Король жизни. King of life | страница 45
С тех пор как Оскар это написал, прошло почти два года. Многое из того, что в «Дориане Грее» было мечтой, стало действительностью. Сходство с Генри Уоттоном весьма усилилось. Оскар унаследовал его титул «Принц Парадокс», который теперь никто не мог оспорить.
Эта блестящая форма была ему особенно мила. Она казалась ему в сфере мысли будоражащим фактором разложения, подобно преступлению в сфере жизни. Нередко парадокс создавался просто перевертываньем избитых выражений, поговорок, банальностей, но столь же часто был он внезапной молнией, озарявшей какую-то необычную, новую истину. Уайльд был мастером диалектики. В самых несхожих вещах он обнаруживал неожиданные подобия и умел находить несокрушимые доказательства для явных нелепостей. У тех, кого он побеждал в споре, часа через два появлялись самые блестящие аргументы, но при следующей встрече исчезали снова. В раскаленном тигеле быстрого его ума парадокс рождался почти стихийно, а предварявшие его наблюдения и мысли оставались невыраженными. В книгах многие эти блестящие мысли потускнели, будто драгоценные камни, превратившиеся в отшлифованные, но обычные камешки. Остроты, меняющиеся в своем тоне, в своей краске почти с каждым поколением, шуршат под нашими пальцами, как засушенные цветы. Впрочем, между тем, как он говорил, и тем, что писал, разница была столь велика, что некоторые из его друзей просто не могли его читать.

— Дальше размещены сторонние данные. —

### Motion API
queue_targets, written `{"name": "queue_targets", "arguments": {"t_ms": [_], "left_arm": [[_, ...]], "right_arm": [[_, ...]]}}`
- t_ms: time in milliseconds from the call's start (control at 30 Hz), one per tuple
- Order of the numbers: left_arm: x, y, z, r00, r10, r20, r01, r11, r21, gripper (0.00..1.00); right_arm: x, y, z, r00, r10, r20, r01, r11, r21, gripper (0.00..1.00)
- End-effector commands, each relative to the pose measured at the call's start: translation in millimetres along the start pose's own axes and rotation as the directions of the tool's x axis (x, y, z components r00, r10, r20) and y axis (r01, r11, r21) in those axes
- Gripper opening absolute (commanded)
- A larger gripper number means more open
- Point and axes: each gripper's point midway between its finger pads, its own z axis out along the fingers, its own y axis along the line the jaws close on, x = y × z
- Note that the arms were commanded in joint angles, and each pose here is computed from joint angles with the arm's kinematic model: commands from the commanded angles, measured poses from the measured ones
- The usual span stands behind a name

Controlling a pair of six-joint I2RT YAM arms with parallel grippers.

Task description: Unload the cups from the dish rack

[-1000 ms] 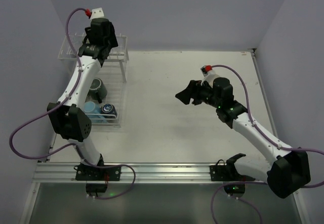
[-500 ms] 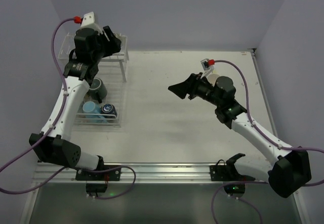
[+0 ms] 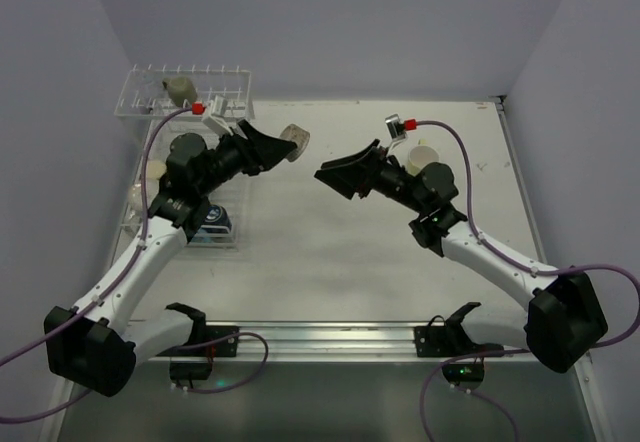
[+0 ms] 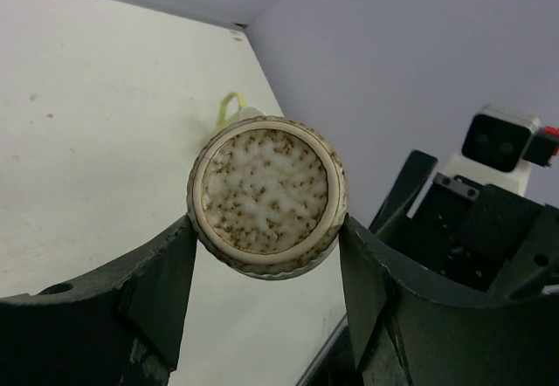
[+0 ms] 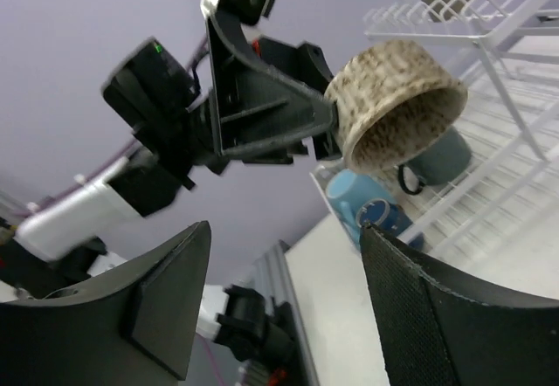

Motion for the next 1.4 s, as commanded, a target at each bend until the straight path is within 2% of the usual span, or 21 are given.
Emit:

Он не имел себе равных в беседах того рода, где возникновение вселенной и вчерашние события сливаются в единой улыбке. Поразительная память, наполненная роскошью, развратом, разумом, безумием многих веков, хранила знания, приобретаемые умами особенно жадными, знания обширные, беспорядочные, неосновательные, красочные, расшитые узорами фантазии и грез. Он говорил обо всем: о золотом песке афинских гимна сиев и о темных дворах тюрем, о крематориях, гашише, заклинателях змей, об искусстве, о старинной утвари, драгоценных камнях, о вине, табаке, яствах. Единой дерзкой мыслью схватывал он грязь городского дна и величественные исторические фигуры, мелкие происшествия и великие события, воскрешал любимые свои светозарные образы Греции, расписывал мрачные картины пыток, будто с холстов Помаранчо или с гравюр Яна Луйкена, целую преисподнюю мук, какие только мог найти в старых хрониках или в пережитках человеческой злобы, приоткрывал своды романских базилик, оживлял каменные сады готики, холсты, бронзу, мрамор музеев и, вдруг остановившись, возвращался в Рим, на Палатин, и чудилось, он когда-то там был, был Нероном, Оттоном, Домицианом, Антиноем, верховным жрецом Эмесы, который в тиаре, в расшитых самоцветами одеждах шествует по дорожкам, усыпанным серебряною и золотою пылью, дабы в окружении евнухов сесть за ткацкий стан, где под его бескровными пальцами пурпур превращается в кровавый, блещущий золотом сон приходящей в упадок империи.